In the first year after the COVID-19 Pandemic, global rates of anxiety and depression have increased by 25% according to the World Health Organization (WHO). Many therapists at SOMA Wichita have reported increased rates of anxiety in their clients as a direct result of social isolation and the systemic trauma of the pandemic. Social anxiety was another common struggle for many post-pandemic, especially youth and young adults. It’s natural for humans to have increased rates of anxiety after social isolation. Now that things are shifting, how can we manage and alleviate the resulting anxiety and social anxiety? Here are are four ways you and your loved ones can tangibly work on managing post-pandemic anxiety.

1. Slowly start exposing yourself to social situations. Write a list of social events you used to attend or activities you enjoyed pre-pandemic. Rate these events from 1-10 with 1 being “No anxiety whatsoever” and 10 being, “This gives me heart palpitations just thinking about it”. Start with activities in the lowest levels first and take it activity-by-activity. Make sure to brainstorm ways to leave these activities if needed or phrases you might say to help ease the discomfort of anxiety. Things like, “I’m okay with hanging out with you, but I’m not ready for hugs yet. Can we hang out without hugs until I’m ready?” or “I’m working on socializing again, so I may be more quiet than normal. Don’t mind me!”

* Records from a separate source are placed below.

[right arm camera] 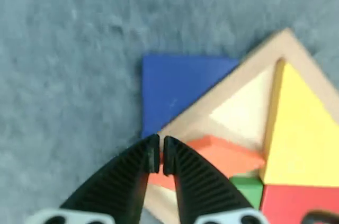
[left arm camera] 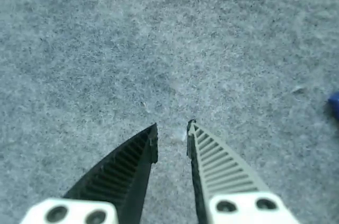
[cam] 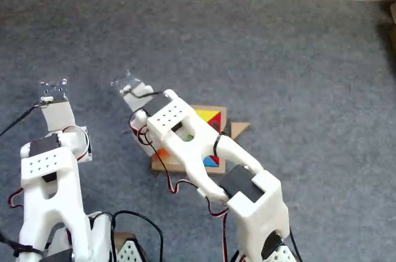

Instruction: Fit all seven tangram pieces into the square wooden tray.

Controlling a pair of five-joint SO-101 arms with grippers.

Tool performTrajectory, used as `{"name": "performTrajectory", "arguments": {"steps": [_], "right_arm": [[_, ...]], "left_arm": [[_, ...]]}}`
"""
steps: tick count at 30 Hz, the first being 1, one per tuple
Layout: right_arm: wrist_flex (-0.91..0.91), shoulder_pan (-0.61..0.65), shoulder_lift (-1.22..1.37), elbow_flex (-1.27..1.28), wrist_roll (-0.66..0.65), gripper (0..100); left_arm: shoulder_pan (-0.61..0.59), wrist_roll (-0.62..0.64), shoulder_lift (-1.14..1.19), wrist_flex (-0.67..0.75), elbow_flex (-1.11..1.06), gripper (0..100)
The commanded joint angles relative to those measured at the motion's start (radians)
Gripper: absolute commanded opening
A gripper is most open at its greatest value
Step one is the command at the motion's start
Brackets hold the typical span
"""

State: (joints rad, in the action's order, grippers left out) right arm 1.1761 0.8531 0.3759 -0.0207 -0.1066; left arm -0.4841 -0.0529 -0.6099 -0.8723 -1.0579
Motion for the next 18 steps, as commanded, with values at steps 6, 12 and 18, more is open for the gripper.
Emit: {"name": "performTrajectory", "arguments": {"steps": [6,12,18], "right_arm": [[0.177,-0.008,-0.061,-0.107,-0.106,2.4],[0.180,-0.048,-0.136,-0.124,-0.106,2.4],[0.073,-0.064,-0.136,0.005,-0.106,2.4]], "left_arm": [[-0.012,0.012,-0.028,0.015,0.007,11],[-0.010,0.012,-0.028,0.015,0.007,11],[-0.007,0.012,-0.028,0.015,0.007,11]]}}
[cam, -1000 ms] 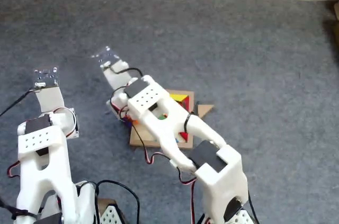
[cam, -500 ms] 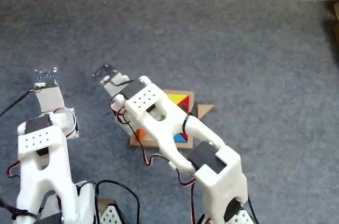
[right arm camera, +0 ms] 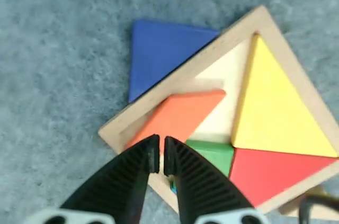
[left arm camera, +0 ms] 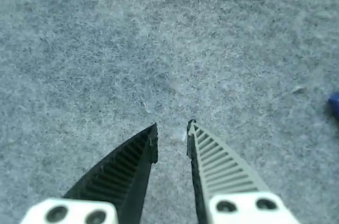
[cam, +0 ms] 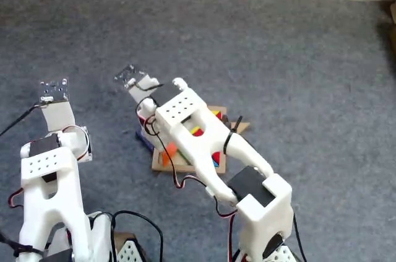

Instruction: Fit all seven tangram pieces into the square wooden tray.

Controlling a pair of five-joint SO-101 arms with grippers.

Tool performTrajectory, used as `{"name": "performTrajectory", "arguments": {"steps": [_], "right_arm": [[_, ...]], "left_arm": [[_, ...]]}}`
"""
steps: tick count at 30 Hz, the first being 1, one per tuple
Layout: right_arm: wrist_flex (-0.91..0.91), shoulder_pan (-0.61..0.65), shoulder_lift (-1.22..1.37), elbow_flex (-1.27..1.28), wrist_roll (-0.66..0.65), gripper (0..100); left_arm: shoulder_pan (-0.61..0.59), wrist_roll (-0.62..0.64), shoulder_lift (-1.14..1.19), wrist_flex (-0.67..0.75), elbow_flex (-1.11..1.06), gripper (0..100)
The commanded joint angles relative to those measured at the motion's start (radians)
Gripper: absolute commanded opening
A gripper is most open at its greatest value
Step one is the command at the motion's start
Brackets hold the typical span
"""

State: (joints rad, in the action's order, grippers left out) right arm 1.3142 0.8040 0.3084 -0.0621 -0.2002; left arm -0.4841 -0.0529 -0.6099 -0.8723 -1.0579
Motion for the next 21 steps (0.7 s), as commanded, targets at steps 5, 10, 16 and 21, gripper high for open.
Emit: {"name": "performTrajectory", "arguments": {"steps": [5,10,16,21], "right_arm": [[-0.191,-0.016,-0.068,0.170,-0.012,2.4],[-0.308,-0.047,-0.068,0.234,-0.012,2.4],[-0.404,-0.090,-0.067,0.236,-0.103,2.4],[-0.455,-0.090,-0.064,0.237,-0.164,2.4]], "left_arm": [[-0.007,0.012,-0.028,0.015,0.007,11],[-0.007,0.012,-0.028,0.015,0.007,11],[-0.007,0.012,-0.027,0.015,0.007,11],[-0.007,0.012,-0.027,0.015,0.007,11]]}}
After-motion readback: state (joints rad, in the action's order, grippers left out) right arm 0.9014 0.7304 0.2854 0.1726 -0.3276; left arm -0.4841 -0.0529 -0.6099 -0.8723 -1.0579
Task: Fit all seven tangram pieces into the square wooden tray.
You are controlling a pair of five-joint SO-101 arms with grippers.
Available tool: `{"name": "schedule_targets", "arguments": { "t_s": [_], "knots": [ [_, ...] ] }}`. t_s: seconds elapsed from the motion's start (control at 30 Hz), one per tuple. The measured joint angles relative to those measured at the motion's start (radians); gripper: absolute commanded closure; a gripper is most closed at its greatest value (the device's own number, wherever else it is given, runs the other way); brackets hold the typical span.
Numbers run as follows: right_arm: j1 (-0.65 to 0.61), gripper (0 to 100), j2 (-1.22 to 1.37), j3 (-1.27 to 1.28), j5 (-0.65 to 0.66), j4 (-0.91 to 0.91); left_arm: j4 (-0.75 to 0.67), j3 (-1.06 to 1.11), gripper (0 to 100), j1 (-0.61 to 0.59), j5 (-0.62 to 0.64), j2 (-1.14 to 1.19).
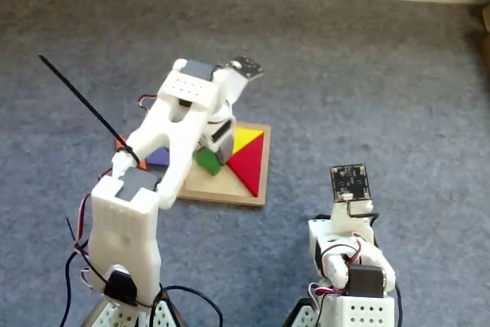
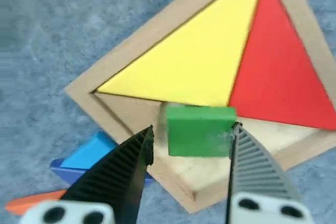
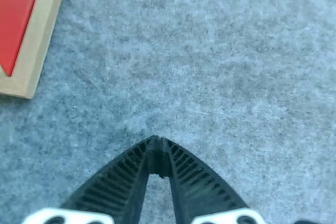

2. Practice grounding or mindfulness techniques. Usually when we are anxious, are nervous system is activated. Even if we logically know “hey, I’m being irrational” our bodies can sometimes work against us. Luckily, grounding and mindfulness can help our bodies get back into a calm and grounded physical space. Apps like Calm or free guided practices on YouTube can be very helpful when we start to feel anxiety coming on and as a daily practice. I’d recommend you find a practice that clicks for you (as I know some felt woo-woo and hokey to me) and practice those regularly. It’s A LOT harder for us to engage in these practices when we are feeling anxiety if we don’t practice them when we are neutral.

3. Don’t be afraid to be awkward. Going without a mask and saying hi to people is going to feel weird at first. It’s important to embrace the awkward and know that you aren’t alone. Even social people have reported struggling with socializing post-pandemic. The more you can accept and embrace these feelings (and give your body grace because we did go through elongated social isolation/pandemic after all) the more we can move past them and free up space in our brains for other emotions and thoughts.

4. Work with a therapist. I know, I know. As a therapist, I’m biased. If you find that the above techniques are not working and you’re still struggling, that’s okay too. Many people have sought therapy for increased mental health concerns post-pandemic. If it’s accessible, try to work with a therapist who is well-versed in treating anxiety. Talking things out, healing narratives, and doing exposure and grounding protocols with a trained professional can work wonders.